Data provided -

== Segment start ==

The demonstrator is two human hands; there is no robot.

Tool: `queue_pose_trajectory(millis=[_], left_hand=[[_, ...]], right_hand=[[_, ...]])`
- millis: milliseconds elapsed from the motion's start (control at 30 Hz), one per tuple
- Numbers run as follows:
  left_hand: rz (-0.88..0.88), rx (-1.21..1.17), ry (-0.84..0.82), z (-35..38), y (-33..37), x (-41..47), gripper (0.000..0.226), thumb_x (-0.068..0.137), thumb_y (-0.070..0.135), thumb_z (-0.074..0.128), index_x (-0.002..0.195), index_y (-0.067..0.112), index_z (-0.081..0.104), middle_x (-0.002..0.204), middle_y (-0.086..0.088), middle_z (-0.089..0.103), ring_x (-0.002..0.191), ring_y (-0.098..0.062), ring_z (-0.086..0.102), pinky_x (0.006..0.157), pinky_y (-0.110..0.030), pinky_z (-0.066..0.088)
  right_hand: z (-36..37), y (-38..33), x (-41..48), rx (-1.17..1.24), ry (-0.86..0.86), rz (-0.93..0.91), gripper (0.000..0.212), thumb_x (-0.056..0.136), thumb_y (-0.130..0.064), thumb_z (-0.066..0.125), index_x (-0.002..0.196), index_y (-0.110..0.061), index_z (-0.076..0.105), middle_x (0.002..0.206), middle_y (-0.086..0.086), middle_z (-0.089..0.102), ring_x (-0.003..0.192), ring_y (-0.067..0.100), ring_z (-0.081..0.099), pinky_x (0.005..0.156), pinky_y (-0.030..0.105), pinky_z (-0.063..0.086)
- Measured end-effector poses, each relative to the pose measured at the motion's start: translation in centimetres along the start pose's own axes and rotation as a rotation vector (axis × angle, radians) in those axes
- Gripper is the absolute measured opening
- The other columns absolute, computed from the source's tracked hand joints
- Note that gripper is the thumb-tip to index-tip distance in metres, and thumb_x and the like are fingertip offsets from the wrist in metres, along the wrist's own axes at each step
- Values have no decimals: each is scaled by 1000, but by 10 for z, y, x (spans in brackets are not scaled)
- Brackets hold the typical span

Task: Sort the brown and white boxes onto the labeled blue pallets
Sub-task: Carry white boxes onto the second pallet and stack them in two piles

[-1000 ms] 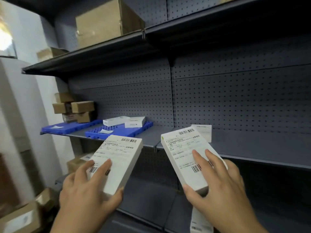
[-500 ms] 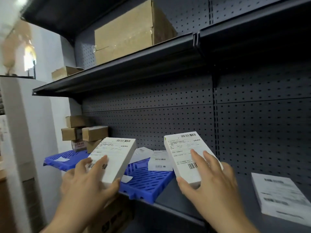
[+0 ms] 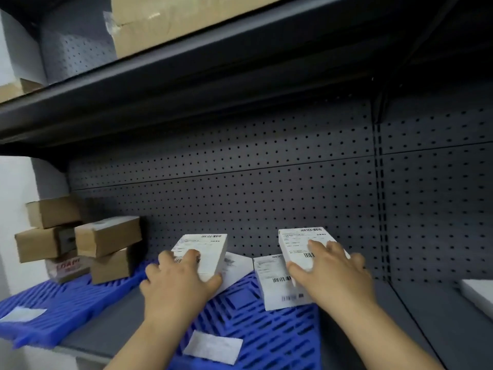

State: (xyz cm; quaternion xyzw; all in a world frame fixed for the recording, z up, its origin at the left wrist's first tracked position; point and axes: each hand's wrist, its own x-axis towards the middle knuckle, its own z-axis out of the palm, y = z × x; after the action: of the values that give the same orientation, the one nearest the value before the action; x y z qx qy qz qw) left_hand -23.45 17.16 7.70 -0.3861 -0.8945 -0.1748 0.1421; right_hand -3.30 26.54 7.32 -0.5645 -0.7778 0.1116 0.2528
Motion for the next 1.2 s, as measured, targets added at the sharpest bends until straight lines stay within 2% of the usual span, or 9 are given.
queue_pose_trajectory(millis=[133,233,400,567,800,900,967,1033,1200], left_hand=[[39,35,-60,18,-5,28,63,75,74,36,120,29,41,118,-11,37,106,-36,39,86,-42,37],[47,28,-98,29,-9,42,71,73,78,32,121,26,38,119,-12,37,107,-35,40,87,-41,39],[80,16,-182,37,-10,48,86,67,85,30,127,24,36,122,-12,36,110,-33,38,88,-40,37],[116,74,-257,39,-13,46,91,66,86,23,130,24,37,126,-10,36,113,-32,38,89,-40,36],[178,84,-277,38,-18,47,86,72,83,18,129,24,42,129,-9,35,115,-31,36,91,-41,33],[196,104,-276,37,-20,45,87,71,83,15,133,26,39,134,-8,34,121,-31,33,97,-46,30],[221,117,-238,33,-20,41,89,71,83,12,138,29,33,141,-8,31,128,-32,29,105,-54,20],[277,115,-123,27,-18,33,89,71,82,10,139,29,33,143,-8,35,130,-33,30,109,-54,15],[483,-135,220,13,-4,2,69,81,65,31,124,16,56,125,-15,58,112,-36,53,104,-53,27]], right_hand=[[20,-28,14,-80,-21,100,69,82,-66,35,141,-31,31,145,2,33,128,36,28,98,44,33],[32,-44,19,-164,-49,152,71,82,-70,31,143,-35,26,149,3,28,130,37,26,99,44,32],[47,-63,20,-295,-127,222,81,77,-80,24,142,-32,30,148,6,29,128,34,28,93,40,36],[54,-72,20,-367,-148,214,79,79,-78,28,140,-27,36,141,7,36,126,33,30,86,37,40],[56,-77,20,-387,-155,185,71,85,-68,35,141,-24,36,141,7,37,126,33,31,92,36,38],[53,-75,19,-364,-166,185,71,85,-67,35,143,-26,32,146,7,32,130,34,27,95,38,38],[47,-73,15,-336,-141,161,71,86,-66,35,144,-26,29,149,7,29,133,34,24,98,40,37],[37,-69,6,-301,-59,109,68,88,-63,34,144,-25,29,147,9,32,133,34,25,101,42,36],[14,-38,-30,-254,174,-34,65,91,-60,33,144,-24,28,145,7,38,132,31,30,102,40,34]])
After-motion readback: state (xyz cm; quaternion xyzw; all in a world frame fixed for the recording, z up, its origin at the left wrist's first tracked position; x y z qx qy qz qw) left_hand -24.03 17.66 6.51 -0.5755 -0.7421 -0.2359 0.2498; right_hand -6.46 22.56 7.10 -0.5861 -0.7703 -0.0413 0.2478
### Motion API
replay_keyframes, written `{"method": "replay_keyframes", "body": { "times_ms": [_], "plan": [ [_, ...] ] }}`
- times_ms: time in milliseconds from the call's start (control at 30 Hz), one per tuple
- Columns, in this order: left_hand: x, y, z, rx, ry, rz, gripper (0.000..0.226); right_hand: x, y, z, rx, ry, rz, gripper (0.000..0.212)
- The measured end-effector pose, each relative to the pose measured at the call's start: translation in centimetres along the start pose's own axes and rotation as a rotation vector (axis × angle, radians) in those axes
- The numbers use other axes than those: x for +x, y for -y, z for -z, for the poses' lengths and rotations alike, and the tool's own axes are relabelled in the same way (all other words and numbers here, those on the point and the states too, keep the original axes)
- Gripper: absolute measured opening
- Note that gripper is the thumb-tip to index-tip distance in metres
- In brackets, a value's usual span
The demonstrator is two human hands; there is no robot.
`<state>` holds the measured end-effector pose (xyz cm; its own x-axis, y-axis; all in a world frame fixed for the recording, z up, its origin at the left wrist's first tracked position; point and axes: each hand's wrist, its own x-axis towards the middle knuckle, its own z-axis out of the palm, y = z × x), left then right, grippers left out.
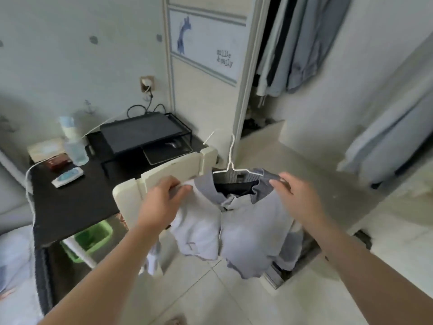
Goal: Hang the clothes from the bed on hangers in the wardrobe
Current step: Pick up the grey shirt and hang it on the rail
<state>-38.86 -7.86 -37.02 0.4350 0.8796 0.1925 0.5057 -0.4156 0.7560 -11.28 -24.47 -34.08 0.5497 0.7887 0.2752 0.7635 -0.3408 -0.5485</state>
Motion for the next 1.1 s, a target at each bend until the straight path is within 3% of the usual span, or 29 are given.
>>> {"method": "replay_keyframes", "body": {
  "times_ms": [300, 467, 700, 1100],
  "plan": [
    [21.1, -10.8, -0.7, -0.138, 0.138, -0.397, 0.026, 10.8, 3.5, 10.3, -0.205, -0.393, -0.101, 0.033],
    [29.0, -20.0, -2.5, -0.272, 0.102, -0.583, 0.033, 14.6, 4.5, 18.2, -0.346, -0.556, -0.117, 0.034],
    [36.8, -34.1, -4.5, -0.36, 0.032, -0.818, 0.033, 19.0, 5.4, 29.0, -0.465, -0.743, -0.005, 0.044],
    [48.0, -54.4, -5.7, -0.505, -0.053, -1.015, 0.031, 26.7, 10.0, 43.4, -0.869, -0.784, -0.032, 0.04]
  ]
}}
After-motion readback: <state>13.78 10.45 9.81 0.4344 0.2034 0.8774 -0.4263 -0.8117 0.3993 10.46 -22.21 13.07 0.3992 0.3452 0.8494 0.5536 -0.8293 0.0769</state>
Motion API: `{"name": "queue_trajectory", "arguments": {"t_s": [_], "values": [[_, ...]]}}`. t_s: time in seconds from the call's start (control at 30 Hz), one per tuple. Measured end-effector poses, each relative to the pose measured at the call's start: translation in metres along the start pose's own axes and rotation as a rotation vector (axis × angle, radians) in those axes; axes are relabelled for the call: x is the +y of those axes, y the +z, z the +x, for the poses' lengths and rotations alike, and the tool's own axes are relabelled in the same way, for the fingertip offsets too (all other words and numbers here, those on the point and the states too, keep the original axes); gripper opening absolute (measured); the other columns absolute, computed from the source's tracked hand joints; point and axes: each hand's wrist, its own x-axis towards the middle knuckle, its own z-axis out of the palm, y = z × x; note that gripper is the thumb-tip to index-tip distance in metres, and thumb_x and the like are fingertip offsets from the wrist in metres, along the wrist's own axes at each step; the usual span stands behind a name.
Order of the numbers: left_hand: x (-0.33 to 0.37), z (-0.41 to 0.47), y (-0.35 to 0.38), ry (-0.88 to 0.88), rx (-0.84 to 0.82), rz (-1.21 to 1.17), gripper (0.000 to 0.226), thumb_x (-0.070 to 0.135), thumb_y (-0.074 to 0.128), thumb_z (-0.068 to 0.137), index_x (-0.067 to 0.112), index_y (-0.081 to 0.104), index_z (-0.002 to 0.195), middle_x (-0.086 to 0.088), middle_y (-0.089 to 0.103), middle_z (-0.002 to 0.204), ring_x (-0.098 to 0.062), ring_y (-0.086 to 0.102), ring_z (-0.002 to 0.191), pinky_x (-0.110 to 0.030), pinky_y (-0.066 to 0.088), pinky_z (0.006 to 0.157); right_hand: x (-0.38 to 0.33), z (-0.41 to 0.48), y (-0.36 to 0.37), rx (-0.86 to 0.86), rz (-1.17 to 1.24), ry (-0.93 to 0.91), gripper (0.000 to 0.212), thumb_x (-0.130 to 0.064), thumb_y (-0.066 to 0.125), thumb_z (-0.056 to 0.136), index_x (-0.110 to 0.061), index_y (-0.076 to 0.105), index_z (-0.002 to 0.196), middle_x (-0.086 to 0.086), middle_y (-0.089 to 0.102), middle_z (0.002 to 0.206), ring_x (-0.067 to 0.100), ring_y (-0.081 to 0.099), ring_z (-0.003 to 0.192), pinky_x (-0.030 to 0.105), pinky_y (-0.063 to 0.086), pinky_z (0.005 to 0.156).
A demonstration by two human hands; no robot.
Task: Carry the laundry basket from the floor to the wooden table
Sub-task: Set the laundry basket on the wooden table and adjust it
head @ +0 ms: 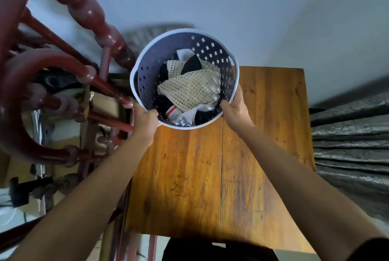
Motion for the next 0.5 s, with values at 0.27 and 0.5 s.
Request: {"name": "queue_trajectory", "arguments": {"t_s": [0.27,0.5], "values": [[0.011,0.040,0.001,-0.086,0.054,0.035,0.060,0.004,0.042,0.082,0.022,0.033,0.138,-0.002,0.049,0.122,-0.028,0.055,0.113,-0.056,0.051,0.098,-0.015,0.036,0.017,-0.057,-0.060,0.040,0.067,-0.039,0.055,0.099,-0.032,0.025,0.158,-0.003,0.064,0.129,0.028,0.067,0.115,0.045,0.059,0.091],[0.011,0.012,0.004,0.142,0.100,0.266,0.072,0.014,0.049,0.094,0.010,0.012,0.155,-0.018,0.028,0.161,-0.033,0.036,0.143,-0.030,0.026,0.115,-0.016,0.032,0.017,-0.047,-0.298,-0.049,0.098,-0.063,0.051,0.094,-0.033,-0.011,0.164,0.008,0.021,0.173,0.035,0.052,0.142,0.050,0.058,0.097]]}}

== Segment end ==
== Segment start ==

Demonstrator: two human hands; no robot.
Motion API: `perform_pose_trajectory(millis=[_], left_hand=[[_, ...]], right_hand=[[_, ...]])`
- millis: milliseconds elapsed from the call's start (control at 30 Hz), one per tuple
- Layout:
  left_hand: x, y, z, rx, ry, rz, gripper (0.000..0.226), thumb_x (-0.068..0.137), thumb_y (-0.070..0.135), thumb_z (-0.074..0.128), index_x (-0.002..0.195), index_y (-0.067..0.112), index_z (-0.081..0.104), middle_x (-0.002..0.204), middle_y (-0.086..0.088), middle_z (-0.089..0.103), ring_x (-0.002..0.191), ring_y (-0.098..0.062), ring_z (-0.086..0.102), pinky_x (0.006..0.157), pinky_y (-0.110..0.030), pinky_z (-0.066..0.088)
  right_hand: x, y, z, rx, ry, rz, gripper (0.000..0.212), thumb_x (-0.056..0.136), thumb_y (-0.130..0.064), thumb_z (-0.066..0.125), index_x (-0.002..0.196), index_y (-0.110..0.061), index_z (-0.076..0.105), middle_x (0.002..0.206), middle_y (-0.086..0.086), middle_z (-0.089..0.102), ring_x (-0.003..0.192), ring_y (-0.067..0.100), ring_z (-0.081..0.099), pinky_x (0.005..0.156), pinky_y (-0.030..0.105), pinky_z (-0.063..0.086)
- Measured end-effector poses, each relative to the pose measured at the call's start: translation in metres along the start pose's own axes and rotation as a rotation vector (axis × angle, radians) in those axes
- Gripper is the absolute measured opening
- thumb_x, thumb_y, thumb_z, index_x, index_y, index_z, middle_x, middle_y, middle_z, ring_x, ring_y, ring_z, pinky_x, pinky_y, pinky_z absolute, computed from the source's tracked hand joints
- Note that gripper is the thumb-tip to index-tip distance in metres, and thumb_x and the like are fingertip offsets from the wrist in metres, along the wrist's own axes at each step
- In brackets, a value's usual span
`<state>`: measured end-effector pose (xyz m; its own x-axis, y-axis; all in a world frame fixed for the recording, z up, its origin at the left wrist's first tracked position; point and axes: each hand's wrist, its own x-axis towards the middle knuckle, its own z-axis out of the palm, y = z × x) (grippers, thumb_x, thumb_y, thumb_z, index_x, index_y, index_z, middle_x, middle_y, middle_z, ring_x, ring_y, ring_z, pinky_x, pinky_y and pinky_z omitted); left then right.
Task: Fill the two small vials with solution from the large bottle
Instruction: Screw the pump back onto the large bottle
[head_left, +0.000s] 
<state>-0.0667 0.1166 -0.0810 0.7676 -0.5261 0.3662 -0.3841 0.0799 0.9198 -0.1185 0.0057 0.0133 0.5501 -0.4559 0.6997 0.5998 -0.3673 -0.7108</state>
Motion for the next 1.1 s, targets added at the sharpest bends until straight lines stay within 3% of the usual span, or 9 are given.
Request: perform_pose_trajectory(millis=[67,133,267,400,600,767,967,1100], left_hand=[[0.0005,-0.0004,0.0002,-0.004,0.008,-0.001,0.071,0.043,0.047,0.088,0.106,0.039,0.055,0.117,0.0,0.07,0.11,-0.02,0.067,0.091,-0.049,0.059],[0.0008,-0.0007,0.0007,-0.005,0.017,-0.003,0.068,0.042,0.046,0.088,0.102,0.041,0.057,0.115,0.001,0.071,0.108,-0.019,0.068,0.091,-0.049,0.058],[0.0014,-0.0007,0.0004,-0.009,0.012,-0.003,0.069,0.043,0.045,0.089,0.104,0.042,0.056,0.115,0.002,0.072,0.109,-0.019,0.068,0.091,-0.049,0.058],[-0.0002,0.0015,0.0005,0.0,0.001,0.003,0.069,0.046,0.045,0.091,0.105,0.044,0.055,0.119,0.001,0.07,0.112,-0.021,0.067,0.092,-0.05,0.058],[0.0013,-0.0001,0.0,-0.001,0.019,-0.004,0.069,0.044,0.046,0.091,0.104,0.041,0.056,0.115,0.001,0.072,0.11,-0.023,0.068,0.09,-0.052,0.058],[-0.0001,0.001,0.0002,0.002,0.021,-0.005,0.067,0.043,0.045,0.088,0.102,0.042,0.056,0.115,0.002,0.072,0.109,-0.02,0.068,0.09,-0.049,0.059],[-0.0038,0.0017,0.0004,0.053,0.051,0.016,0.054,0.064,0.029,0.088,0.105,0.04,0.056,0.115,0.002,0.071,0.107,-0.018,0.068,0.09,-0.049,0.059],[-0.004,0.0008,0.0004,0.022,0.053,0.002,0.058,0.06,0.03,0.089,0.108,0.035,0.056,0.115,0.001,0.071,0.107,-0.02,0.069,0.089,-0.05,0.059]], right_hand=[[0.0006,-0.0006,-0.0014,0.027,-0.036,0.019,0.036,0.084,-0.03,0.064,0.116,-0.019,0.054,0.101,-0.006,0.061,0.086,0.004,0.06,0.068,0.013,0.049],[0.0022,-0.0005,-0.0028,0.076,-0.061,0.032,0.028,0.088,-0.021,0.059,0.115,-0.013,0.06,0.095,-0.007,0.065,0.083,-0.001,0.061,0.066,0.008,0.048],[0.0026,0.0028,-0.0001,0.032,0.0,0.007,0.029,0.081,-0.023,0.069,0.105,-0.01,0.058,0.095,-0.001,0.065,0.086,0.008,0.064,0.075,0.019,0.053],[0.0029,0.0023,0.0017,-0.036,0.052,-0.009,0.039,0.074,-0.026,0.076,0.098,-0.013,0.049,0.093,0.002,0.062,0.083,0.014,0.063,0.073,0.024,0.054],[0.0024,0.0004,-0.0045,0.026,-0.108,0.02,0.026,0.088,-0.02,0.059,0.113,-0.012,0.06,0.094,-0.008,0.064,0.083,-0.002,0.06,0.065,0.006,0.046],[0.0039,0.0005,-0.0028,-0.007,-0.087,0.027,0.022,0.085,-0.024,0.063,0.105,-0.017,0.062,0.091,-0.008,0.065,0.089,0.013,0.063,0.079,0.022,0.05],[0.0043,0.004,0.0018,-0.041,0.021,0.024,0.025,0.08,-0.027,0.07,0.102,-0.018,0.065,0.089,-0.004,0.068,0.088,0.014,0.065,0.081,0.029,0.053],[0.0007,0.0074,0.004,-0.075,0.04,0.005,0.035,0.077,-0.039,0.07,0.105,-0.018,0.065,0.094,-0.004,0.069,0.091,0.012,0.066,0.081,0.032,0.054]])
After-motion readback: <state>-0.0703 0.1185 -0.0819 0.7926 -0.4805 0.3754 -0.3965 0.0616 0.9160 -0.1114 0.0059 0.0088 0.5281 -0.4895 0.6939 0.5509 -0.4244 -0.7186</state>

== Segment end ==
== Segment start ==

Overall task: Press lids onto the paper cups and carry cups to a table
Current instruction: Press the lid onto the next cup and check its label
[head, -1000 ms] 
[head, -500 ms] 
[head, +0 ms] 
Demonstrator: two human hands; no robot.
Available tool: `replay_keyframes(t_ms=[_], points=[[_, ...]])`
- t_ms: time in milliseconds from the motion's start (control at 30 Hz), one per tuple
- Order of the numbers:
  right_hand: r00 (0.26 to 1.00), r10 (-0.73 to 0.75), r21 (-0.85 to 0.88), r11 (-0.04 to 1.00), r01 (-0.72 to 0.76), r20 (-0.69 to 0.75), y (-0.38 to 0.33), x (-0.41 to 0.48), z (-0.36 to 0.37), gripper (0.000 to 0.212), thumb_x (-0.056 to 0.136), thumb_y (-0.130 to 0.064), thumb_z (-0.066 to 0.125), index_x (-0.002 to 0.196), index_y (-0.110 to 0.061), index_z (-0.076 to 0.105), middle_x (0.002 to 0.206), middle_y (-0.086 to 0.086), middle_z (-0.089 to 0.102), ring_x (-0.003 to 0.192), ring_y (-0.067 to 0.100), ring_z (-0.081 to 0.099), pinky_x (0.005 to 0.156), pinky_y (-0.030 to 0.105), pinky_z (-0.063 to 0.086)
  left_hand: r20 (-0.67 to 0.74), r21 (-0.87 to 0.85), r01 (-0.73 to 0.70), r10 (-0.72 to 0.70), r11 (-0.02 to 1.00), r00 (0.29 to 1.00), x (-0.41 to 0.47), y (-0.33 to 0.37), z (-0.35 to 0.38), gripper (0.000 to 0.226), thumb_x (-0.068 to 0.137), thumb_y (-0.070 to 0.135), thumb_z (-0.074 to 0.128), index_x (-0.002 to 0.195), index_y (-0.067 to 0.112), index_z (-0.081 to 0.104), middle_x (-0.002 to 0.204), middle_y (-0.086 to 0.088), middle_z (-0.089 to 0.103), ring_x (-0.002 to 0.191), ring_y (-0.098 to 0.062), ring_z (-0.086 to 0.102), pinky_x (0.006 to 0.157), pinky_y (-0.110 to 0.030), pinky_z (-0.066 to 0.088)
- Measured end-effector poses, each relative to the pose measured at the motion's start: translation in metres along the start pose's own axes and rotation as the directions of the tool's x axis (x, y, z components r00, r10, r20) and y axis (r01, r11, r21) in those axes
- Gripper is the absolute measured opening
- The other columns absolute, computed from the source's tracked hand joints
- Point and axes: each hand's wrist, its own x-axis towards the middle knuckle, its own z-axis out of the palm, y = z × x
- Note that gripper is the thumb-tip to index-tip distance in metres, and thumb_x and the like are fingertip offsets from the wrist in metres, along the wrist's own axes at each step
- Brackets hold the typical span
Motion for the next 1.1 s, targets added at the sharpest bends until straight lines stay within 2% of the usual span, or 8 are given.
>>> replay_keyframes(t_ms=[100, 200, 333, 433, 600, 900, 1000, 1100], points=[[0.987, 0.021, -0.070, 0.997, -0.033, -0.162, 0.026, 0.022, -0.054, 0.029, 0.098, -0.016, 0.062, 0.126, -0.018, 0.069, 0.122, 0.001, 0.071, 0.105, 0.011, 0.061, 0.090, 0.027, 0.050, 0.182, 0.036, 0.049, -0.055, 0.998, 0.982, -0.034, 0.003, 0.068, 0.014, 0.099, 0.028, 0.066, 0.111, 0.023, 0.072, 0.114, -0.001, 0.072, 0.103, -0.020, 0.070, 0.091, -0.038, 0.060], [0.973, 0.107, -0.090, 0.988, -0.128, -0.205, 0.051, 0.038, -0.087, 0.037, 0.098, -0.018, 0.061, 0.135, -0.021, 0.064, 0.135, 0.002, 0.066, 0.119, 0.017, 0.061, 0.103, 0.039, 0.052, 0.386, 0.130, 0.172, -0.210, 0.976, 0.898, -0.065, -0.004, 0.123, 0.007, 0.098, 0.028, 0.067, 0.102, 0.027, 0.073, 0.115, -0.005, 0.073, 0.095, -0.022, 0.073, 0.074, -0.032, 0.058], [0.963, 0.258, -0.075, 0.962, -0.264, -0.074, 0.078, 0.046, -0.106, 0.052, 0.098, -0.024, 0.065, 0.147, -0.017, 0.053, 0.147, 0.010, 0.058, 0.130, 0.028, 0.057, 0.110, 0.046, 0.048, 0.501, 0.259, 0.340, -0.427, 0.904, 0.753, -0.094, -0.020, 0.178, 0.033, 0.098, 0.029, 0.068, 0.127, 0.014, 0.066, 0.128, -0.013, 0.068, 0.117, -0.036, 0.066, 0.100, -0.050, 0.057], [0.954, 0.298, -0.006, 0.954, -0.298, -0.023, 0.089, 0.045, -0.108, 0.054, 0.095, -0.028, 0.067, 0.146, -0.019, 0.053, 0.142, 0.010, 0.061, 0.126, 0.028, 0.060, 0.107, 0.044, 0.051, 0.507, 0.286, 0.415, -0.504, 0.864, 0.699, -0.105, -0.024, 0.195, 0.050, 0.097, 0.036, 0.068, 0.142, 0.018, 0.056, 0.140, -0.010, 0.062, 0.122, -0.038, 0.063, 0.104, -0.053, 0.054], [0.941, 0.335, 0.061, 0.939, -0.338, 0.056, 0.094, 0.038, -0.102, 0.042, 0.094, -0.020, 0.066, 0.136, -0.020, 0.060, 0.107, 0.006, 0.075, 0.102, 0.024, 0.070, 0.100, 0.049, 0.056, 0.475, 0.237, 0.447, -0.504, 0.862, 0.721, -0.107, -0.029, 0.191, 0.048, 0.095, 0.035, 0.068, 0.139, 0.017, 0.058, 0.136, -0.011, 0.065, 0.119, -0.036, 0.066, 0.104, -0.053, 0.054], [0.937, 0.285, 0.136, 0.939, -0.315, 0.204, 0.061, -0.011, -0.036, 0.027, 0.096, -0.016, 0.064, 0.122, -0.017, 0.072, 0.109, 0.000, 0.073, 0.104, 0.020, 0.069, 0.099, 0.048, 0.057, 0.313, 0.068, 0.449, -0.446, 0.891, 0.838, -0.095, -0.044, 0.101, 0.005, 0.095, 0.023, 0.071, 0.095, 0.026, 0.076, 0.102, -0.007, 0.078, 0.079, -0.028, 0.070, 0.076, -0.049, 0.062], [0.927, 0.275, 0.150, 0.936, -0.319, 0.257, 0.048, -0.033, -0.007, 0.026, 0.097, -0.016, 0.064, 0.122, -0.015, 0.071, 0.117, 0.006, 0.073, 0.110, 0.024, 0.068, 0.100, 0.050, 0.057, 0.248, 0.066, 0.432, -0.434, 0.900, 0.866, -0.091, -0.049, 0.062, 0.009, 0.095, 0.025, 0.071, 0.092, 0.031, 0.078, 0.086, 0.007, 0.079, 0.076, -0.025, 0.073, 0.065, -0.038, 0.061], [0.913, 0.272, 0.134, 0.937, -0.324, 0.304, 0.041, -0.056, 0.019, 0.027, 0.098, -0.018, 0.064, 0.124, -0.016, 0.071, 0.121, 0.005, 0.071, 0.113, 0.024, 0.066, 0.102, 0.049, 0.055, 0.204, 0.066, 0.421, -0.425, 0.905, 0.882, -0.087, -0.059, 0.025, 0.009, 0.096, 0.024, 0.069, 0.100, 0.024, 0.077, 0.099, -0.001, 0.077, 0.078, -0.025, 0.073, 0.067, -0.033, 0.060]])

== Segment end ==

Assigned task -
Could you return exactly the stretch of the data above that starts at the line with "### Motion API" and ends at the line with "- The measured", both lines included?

Reply -
### Motion API
replay_keyframes, written `{"method": "replay_keyframes", "body": { "times_ms": [_], "plan": [ [_, ...] ] }}`
- times_ms: time in milliseconds from the call's start (control at 30 Hz), one per tuple
- Columns, in this order: left_hand: x, y, z, rx, ry, rz, gripper (0.000..0.226); right_hand: x, y, z, rx, ry, rz, gripper (0.000..0.212)
- The measured end-effector pose, each relative to the pose measured at the call's start: translation in centimetres along the start pose's own axes and rotation as a rotation vector (axis × angle, radians) in those axes

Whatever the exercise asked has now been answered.